Today’s blogging post is about Pinterest marketing and will touch on just a few very basic principles of it. When I started the blog I was completely clueless about what went into making “pinnable” pins. I put no effort into my images being pin-friendly and it showed. For the first almost two months of the blog’s existence I had less than 10 visits a day from Pinterest. Fail.

So we are going to do a quick Pinterest 101 class here because even just this amount of information can/will make a big change in your presence on Pinterest if you are starting from the ground up.

  • Make sure you have a business account! I did not for the first month or so and I just figured it was another hour of wasted time to make the conversion. First, it only took about 10 minutes. Second, it gives you insight into a huge set of analytics (For FREE!).

Pinterest Marketing 101: The Quick and Easy Guide

You can look at all different sets of data from how many people view your profile to how many people see pins that come from your site. You can see what pins have been re-pinned the most and viewed the most. It is a wealth of information you are tossing to the side if you don’t make your profile a business one

  • Get rich pin enabled! I did not do this when I first started and again I wasn’t doing myself any favors. I was intimidated by the idea of adding coding to the site. In reality it took ten minutes and within 24 hours I was rich-pin enabled. The differences may not seem like a lot to you but you get an image and your blog name on the face of the pins: Pinterest Marketing 101: The Quick and Easy Guide

and then when you click on the pin you see your blog name again along with a list of ingredients: Pinterest Marketing 101: The Quick and Easy Guide

Not to say that this alone is going to make you a Pinterest superstar, because it won’t, but it is an immediate level of professionalism! You look official now! Check out your blog name and all your ingredients. Now check out a pin that doesn’t have them. It not only looks more professional, but it gives the Pinterest user more data so they can learn about your recipe, get enticed to visit your blog and fall in love with you!

  • Make longer pins. One of my favorite blogs that you hear me talk about a lot, Pinch of Yum, did a bit of research into the world of pins and came away with data that heavily leans in favor of longer pins! The longer, multi image pins are more successful than the horizontal images. tomorrow I will go into this in much greater detail along with how you make these longer pins in my in depth report about Canva, the site I use to make these long pins. I am still guilty of not maximizing my potential here as I have one long pin per recipe but the rest of my photos are in landscape instead of portrait. I really need to change that soon!
  • Hiding your pins! Our topic for tomorrow, basically once you make those long pins, you aren’t going to want to stick them in your post because they really are not very attractive. We will cover how to hide them!
  • Automate! I can not stress enough how important this piece is to the puzzle. When I finally broke down and bought a product to automate my pinning, my numbers IMMEDIATELY jumped. We’ll talk about that in depth next week in my breakdown of Tailwind, my personal Pinterest virtual assistant.

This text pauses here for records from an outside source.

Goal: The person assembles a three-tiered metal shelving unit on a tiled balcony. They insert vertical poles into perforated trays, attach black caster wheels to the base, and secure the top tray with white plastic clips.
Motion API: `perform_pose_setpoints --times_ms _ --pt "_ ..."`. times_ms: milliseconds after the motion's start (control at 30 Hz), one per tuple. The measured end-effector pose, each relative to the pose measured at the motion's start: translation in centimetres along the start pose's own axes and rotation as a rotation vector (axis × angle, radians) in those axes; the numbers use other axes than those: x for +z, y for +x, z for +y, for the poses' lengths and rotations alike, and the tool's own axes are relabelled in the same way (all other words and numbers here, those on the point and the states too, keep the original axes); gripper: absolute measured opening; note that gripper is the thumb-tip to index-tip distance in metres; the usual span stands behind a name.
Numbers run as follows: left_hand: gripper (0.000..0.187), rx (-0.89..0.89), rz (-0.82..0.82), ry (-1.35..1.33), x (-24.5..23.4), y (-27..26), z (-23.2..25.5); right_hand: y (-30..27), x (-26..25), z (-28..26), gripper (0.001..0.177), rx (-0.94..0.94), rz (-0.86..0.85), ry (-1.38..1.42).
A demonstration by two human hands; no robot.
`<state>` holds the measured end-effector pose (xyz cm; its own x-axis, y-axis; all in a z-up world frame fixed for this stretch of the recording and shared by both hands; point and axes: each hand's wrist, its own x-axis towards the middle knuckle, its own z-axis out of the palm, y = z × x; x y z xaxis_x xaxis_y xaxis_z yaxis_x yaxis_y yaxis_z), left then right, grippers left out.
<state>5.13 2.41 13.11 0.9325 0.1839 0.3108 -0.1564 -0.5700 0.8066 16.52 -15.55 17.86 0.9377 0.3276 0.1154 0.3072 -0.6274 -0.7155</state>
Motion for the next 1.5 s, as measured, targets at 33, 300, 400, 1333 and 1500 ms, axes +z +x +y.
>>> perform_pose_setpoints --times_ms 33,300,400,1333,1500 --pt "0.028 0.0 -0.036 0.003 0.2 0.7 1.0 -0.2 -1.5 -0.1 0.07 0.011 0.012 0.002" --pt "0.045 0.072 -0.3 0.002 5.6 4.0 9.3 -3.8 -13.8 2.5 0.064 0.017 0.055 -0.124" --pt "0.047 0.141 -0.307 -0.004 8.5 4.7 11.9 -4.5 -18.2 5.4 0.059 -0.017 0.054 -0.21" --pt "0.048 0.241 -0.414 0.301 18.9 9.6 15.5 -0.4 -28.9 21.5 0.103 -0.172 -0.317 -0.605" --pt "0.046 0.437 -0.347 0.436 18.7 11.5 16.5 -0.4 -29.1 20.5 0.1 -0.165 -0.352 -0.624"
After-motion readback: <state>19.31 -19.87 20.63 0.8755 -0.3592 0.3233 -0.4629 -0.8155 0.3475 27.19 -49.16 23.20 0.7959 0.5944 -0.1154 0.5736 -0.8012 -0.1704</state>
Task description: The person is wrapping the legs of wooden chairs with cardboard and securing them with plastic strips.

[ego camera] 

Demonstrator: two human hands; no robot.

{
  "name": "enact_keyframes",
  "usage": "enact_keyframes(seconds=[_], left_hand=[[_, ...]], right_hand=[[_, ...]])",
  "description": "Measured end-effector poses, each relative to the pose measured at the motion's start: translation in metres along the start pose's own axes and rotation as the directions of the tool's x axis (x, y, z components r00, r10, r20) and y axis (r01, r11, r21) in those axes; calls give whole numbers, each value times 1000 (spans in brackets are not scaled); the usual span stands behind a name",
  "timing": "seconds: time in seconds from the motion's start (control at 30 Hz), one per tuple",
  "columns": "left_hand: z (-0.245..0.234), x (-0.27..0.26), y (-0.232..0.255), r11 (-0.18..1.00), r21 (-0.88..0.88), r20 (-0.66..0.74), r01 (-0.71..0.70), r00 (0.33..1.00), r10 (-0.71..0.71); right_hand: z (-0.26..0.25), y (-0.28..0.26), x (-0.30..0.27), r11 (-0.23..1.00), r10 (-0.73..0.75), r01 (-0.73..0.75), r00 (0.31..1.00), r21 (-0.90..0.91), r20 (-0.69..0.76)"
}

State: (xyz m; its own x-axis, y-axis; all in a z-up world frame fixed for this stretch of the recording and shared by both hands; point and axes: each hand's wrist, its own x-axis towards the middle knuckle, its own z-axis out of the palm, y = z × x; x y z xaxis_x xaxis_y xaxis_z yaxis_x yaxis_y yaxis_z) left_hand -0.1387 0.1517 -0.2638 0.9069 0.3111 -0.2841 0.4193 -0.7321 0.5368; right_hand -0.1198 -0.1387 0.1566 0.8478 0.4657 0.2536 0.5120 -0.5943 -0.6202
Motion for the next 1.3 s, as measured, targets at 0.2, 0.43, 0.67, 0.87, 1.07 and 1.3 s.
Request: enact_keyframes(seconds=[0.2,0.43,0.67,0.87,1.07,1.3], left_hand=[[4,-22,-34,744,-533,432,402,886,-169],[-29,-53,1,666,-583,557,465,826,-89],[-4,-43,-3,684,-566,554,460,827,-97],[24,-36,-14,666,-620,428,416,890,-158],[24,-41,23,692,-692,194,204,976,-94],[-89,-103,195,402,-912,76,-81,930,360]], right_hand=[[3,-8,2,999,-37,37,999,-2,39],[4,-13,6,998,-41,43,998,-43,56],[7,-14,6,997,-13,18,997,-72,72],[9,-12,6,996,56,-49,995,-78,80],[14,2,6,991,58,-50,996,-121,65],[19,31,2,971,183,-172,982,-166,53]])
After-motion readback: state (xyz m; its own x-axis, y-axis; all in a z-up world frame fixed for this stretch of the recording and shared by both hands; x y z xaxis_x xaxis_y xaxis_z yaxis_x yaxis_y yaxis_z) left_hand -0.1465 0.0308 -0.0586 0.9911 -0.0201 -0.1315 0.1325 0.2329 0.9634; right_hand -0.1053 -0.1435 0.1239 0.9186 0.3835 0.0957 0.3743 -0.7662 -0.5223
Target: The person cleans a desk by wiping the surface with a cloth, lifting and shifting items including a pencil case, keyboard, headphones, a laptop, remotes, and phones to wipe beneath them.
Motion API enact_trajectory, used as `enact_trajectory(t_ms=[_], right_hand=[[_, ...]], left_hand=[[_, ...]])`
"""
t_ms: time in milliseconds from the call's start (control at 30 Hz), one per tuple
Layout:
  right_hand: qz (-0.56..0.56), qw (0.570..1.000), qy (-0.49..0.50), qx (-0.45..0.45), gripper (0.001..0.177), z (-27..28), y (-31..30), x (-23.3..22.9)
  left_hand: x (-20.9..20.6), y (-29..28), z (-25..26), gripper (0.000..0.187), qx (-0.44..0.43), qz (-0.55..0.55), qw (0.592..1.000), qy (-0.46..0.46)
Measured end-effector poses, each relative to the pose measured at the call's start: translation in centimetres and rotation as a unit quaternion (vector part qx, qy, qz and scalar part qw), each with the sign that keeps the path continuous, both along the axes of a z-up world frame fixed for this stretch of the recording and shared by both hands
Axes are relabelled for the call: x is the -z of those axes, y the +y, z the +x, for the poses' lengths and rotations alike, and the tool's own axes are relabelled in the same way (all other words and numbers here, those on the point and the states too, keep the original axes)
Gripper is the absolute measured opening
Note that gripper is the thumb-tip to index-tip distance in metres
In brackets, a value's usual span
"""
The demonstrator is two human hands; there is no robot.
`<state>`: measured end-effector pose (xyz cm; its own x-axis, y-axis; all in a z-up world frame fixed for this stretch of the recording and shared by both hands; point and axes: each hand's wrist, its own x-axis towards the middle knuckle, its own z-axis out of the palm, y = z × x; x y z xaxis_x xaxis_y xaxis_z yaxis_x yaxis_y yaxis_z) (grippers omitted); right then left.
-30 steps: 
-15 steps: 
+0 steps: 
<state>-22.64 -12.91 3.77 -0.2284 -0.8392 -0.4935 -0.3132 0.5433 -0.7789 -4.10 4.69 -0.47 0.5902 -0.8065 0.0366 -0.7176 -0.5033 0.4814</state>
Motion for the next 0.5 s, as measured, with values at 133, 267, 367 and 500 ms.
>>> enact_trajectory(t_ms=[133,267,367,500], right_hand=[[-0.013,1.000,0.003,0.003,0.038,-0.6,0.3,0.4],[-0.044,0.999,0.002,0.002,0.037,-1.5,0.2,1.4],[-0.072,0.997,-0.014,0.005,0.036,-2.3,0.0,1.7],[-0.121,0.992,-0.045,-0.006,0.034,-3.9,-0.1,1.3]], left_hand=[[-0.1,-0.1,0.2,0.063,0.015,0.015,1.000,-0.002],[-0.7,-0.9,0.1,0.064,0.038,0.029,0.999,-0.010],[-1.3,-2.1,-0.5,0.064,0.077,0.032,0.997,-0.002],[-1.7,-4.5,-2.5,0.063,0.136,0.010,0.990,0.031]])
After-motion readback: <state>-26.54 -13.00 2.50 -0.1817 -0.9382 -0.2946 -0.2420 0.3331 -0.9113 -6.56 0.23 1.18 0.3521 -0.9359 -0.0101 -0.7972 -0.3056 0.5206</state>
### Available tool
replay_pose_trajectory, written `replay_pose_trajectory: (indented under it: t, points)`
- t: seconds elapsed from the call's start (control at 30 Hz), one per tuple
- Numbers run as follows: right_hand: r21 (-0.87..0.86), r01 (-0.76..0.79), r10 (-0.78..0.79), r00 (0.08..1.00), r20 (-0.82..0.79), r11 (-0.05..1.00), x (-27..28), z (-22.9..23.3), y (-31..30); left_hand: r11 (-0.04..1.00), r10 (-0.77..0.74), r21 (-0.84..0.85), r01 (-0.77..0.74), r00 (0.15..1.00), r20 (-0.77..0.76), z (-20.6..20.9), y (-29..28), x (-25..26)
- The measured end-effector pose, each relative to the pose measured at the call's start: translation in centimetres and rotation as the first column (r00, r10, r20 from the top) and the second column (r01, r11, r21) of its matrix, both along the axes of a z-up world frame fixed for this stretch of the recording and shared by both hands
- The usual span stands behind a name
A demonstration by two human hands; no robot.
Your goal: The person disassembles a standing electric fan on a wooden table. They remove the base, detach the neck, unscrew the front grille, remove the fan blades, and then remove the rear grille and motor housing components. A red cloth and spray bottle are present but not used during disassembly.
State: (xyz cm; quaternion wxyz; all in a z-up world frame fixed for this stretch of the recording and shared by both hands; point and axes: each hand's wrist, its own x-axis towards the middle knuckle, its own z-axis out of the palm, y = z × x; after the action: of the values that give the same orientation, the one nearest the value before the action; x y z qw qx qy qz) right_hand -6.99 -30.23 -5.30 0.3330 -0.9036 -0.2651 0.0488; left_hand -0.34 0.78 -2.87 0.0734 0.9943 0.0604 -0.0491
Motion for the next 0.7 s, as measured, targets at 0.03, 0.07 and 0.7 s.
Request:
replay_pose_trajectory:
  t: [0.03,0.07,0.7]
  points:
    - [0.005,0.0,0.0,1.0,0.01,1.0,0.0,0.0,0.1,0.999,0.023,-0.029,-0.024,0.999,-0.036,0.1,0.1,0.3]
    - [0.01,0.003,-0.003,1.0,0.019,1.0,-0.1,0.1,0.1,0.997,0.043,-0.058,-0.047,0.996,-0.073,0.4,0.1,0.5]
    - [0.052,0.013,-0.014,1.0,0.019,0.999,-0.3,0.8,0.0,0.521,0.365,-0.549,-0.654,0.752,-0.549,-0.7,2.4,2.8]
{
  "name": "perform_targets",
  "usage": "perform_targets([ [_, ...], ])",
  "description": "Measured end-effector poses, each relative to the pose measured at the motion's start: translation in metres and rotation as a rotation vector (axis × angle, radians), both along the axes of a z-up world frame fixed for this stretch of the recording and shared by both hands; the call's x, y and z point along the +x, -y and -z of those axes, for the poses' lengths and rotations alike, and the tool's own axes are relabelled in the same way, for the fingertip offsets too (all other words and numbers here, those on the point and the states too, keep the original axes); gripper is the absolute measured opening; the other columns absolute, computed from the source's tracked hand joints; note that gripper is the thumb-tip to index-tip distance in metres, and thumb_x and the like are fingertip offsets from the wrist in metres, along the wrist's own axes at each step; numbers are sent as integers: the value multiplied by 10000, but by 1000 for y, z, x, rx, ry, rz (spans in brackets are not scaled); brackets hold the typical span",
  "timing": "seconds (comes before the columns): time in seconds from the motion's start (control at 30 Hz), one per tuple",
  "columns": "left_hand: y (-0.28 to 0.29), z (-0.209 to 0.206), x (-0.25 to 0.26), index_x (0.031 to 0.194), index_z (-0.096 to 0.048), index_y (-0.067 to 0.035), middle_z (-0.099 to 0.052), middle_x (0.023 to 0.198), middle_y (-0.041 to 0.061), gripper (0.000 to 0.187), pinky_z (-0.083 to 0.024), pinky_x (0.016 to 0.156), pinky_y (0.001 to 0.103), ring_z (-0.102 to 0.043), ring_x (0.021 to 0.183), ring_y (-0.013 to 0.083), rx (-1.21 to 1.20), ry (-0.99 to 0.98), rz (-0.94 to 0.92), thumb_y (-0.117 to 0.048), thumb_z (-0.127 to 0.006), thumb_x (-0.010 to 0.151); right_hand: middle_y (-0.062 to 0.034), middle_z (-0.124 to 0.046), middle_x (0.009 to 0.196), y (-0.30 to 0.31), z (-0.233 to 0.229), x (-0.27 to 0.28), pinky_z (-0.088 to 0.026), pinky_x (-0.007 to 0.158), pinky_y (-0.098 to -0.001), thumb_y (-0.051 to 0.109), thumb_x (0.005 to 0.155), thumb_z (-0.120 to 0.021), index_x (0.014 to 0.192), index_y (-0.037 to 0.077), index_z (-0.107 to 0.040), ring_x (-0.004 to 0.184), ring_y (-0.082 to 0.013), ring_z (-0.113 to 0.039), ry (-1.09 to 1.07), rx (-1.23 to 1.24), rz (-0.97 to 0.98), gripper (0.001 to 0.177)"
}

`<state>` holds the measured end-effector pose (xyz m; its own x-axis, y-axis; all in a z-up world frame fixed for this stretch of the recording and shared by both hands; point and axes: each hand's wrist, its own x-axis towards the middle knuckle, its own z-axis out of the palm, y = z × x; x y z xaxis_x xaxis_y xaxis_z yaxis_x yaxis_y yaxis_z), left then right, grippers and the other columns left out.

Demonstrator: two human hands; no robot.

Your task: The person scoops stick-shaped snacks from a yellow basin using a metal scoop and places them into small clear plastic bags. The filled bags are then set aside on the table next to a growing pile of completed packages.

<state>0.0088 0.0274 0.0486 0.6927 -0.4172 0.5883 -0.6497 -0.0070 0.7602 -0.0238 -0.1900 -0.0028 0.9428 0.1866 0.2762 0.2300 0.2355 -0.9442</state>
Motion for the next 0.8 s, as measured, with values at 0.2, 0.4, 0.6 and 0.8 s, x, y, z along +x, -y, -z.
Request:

Have you used any other Pinterest strategies that you’d like to share? Sound off below! And tune in tomorrow for an in depth tutorial on Tailwind and how it can basically be the Roomba for your Pinterest account!

Wish me luck everyone! When you see this in the morning I will be walking in to my first of 16 Saturday photography classes! I can’t wait to learn as much as I can soak in about photography!!

Sabrina

About the Author: Sabrina Snyder

Sabrina is a professionally trained Private Chef of over 10 years with ServSafe Manager certification in food safety. She creates all the recipes here on Dinner, then Dessert, fueled in no small part by her love for bacon.

Sabrina Snyder is a professionally trained personal and private chef of over 10 years who is the creator and developer of all the recipes on Dinner, then Dessert.

She is also the author of the cookbook Dinner, then Dessert – Satisfying Meals Using Only 3, 5 or 7 Ingredients, published by Harper Collins.

She started Dinner, then Dessert as a business in her office as a lunch service for her coworkers who admired her lunches before going to culinary school and becoming a full time personal chef and private chef.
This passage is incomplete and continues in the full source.